Neatest way to get the end pointer?

  • Thread starter Tomás Ó hÉilidhe
  • Start date
T

Tomás Ó hÉilidhe

I commonly use pointers to iterate thru an array. For example:

int my_array[X];

int *p = my_array;
int const *const pend = my_array + sizeof my_array/sizeof*my_array;

do *p++ = 42;
while (pend != p);

(Yes I realise the lack of spaces in the sizeof thing above is
disgusting, but I've gotten so sick of writing it out that I make it as
compact as possible)

I can't count how many times I use this construct in my code every day.
It's a right pain in the ass to always have to write out the long-winded
intialiser for pend, so I'm considering switching to initialising pend
as follows:

int const *const pend = *(&my_array+1);

1) my_array is an int[X]
2) &my_array is an int(*)[X]
3) &my_array+1 is the address of the non-existant array located after
the current one.
4) *(&my_array+ 1) decays to the address of the first element in the
non-existant array after the current one, which is also the "pend"
address for the array that actually exists.

It's a hell of a lot shorter to write, and also I think it's a little
less vulnerable to typos because you'll most likely get a type mismatch
if its written wrongly.

Anyway, just wondering what people think of the alternative. Saves me
that little rush of pissed-off-ness every time I've to write out the
tedious sizeof thing.

(Oh and by the way, I wouldn't use a macro such as ARRLEN(my_array)
because then I'd have to worry about including the necessary header
file... which is also the reason why I don't use NULL.)
 
A

Army1987

Tomás Ó hÉilidhe said:
I commonly use pointers to iterate thru an array.
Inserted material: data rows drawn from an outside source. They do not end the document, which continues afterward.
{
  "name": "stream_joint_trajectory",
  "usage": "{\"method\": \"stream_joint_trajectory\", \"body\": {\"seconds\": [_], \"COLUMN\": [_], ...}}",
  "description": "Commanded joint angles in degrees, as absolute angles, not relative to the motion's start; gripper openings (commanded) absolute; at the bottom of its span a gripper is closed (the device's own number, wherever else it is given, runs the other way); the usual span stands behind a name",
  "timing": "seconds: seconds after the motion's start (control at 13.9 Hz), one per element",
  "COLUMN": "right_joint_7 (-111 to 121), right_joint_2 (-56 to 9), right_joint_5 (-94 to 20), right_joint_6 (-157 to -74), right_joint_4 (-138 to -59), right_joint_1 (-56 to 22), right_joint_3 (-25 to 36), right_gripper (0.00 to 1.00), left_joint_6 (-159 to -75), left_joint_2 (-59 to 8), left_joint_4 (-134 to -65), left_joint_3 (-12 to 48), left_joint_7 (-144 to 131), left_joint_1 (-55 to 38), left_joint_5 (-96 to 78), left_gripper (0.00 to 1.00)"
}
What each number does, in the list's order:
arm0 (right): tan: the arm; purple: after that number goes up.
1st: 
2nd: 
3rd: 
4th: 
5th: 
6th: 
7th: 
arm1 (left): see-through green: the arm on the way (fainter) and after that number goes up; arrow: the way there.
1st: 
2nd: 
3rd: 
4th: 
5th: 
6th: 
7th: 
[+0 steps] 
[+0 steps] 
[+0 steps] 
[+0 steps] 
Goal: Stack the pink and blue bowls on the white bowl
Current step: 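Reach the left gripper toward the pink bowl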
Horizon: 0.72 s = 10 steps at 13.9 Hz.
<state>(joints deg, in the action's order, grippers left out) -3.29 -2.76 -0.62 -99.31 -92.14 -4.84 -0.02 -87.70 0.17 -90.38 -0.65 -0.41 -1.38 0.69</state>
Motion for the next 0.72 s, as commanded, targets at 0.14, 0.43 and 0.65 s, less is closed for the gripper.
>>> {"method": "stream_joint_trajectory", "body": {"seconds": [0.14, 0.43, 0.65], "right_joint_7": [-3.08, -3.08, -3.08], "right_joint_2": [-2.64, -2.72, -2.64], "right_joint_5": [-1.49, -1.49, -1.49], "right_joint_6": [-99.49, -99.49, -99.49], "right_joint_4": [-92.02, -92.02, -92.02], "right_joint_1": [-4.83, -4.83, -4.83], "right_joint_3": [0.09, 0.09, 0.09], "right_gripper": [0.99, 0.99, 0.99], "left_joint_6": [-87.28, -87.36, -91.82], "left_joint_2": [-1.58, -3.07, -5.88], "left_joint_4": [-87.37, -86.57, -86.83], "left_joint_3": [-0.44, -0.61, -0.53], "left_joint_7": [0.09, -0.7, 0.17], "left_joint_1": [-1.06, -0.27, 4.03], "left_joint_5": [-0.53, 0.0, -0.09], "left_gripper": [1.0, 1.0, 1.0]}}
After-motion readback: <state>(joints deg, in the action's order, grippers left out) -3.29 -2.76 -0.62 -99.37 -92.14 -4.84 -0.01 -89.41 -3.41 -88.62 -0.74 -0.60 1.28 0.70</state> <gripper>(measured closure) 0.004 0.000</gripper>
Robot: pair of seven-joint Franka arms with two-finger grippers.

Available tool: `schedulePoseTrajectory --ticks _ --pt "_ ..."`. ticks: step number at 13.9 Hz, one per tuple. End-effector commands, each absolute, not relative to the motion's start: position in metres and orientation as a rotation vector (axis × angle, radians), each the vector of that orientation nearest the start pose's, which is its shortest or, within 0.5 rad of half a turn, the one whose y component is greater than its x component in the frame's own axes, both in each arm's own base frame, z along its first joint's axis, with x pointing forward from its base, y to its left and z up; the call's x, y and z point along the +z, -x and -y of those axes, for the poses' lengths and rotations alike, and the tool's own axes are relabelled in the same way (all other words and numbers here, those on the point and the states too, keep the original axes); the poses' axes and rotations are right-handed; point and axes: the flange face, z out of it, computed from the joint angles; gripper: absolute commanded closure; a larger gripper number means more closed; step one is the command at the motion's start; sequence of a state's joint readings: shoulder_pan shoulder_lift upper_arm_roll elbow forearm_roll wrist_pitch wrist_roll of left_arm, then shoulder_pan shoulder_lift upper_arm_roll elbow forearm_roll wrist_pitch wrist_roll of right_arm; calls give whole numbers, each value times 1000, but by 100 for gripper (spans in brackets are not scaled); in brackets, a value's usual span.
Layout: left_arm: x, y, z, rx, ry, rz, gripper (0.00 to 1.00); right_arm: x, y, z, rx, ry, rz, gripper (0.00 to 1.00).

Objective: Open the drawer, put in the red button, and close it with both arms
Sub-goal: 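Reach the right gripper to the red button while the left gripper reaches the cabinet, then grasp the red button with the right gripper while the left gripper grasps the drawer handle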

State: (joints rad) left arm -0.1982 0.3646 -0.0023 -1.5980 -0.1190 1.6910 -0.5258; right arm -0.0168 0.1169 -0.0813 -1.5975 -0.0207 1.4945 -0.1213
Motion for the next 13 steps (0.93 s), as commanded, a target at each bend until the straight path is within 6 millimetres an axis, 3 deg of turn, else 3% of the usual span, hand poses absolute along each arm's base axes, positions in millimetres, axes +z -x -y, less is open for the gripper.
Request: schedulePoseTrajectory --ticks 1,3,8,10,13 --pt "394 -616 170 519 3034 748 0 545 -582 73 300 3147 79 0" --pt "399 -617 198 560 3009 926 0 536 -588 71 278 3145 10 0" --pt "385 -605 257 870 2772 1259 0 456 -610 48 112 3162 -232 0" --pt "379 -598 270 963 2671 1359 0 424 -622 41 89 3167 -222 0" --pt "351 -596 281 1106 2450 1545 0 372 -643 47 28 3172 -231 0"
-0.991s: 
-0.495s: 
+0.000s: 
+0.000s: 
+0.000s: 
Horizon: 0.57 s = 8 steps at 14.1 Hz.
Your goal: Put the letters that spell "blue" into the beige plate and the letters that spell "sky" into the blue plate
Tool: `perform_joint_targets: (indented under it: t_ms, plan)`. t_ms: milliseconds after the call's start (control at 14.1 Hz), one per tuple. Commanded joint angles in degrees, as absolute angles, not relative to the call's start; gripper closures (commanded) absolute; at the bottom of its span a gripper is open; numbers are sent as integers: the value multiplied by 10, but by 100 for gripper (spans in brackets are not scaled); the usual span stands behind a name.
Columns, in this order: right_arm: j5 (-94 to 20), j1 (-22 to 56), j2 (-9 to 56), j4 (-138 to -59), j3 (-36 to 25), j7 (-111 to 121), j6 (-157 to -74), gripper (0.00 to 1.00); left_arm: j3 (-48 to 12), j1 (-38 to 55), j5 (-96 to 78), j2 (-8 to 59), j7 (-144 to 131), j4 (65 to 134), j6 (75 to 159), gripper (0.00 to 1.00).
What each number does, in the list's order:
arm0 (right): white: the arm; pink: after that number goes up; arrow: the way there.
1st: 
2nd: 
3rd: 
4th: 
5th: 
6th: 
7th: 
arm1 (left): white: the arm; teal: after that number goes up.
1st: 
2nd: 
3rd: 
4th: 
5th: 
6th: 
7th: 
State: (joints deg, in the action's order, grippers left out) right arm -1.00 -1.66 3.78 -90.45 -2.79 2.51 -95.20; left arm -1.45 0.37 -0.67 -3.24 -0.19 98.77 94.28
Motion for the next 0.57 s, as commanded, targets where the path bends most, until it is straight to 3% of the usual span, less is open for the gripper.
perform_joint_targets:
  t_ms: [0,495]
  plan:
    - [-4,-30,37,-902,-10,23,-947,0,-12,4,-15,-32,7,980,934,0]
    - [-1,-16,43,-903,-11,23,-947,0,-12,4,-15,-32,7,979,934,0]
For example:

int my_array[X];

int *p = my_array;
int const *const pend = my_array + sizeof my_array/sizeof*my_array;

do *p++ = 42;
while (pend != p);
Use a understandable macro for the array size, then you can have pend =
my_array + X.
(Also, I'd write it as `for (p = my_array; p < pend; p++) *p = 42;`. Or
even directly p < my_array + X, since a decent compiler should optimize
that, shouldn't it?)
 
V

vippstar

I commonly use pointers to iterate thru an array. For example:

int my_array[X];

int *p = my_array;
int const *const pend = my_array + sizeof my_array/sizeof*my_array;

do *p++ = 42;
while (pend != p);

(Yes I realise the lack of spaces in the sizeof thing above is
disgusting, but I've gotten so sick of writing it out that I make it as
compact as possible)

I can't count how many times I use this construct in my code every day.
It's a right pain in the ass to always have to write out the long-winded
intialiser for pend, so I'm considering switching to initialising pend
as follows:

int const *const pend = *(&my_array+1);

1) my_array is an int[X]
2) &my_array is an int(*)[X]
3) &my_array+1 is the address of the non-existant array located after
the current one.
And you invoke undefined behavior.
It's a hell of a lot shorter to write, and also I think it's a little
less vulnerable to typos because you'll most likely get a type mismatch
if its written wrongly.
You could have a macro, or not use pointers (use that X).
Anyway, just wondering what people think of the alternative. Saves me
that little rush of pissed-off-ness every time I've to write out the
tedious sizeof thing.
But it invokes undefined behavior.
(Oh and by the way, I wouldn't use a macro such as ARRLEN(my_array)
because then I'd have to worry about including the necessary header
file... which is also the reason why I don't use NULL.)
NULL is declared in many standard C header files, among them is
<stdio.h>
I cannot believe you don't use NULL because you worry about it not
being defined.
 
K

Keith Thompson

I commonly use pointers to iterate thru an array. For example:

int my_array[X]; [snip]
1) my_array is an int[X]
2) &my_array is an int(*)[X]
3) &my_array+1 is the address of the non-existant array located after
the current one.
And you invoke undefined behavior.
[...]

No, he doesn't. &my_array+1 is a valid address, just past the end of
my_array. Computing this address is ok; attempting to dereference it
would invoke UB.
 
W

William Ahern

On Feb 6, 12:40 am, "Tom?s ? h?ilidhe" <[email protected]> wrote:
NULL is declared in many standard C header files, among them is
<stdio.h>
I cannot believe you don't use NULL because you worry about it not
being defined.

I don't use NULL 'cause I don't know to what it's defined. Usually the NULL
macro expands to `0' or `(void *)0'. The former, typical on *BSD, needs to
be cast when used from a comma expression and the return type of your
function is a pointer, otherwise it might be evaluated as an int, which
might not be wide enough if (sizeof int != sizeof (void *)).

if (some_test_fails)
return (errno = ESOMETHING), (void *)NULL;

Likewise, you have to cast it when passing as a vararg.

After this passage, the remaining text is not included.